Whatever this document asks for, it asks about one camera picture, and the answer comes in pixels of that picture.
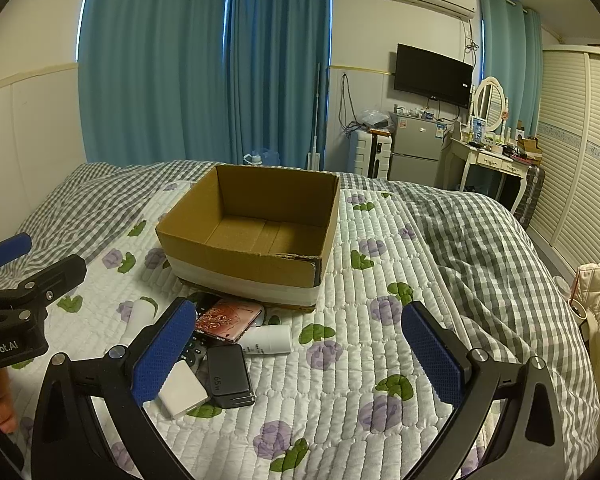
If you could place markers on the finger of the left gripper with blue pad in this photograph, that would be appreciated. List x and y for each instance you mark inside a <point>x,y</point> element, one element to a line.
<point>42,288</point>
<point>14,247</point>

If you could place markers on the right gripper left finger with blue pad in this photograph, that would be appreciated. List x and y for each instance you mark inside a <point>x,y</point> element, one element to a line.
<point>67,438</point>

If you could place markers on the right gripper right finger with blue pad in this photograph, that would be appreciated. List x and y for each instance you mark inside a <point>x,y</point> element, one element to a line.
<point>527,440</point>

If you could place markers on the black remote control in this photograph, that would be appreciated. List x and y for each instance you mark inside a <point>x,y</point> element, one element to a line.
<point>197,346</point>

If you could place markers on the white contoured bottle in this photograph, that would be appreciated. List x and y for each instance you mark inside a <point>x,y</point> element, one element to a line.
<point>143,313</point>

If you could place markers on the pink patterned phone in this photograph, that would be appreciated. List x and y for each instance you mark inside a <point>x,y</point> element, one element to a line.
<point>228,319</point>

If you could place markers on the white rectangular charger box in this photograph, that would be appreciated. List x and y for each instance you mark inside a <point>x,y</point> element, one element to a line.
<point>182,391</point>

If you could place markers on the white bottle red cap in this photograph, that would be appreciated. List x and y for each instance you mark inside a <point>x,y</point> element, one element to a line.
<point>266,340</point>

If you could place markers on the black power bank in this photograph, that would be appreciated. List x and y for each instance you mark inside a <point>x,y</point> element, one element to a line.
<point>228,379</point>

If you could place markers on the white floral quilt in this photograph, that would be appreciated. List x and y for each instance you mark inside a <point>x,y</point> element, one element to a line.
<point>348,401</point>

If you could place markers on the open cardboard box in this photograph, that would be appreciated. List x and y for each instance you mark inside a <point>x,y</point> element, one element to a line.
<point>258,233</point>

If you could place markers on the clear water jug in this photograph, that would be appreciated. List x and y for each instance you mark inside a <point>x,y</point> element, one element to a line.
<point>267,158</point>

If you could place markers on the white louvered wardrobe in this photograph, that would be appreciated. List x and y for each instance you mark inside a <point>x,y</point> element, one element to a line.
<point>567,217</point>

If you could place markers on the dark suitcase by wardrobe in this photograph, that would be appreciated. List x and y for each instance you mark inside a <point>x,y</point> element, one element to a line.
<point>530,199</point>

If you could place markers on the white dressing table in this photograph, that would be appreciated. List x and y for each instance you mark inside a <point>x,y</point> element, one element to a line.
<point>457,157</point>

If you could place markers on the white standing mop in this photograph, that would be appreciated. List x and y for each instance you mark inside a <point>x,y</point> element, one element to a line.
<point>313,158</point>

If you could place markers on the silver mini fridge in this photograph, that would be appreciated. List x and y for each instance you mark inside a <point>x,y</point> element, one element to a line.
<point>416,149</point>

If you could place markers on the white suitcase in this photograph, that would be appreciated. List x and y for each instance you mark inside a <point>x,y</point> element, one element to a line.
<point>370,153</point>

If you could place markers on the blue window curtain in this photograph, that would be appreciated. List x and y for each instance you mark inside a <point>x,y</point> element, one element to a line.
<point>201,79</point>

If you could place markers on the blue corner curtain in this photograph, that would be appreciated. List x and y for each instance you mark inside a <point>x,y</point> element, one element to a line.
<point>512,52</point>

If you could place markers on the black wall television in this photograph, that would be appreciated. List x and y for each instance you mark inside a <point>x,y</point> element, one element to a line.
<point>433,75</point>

^^^^^^^^

Exercise instructions >> As listed above, the lines from the line with "<point>567,217</point>" to the line with "<point>530,199</point>" are to be echoed exactly, with both ends included and nothing added.

Solution >>
<point>567,217</point>

If you could place markers on the dark suitcase by wardrobe in this photograph, that would be appreciated. List x and y for each instance you mark inside a <point>x,y</point> element, one element to a line.
<point>530,199</point>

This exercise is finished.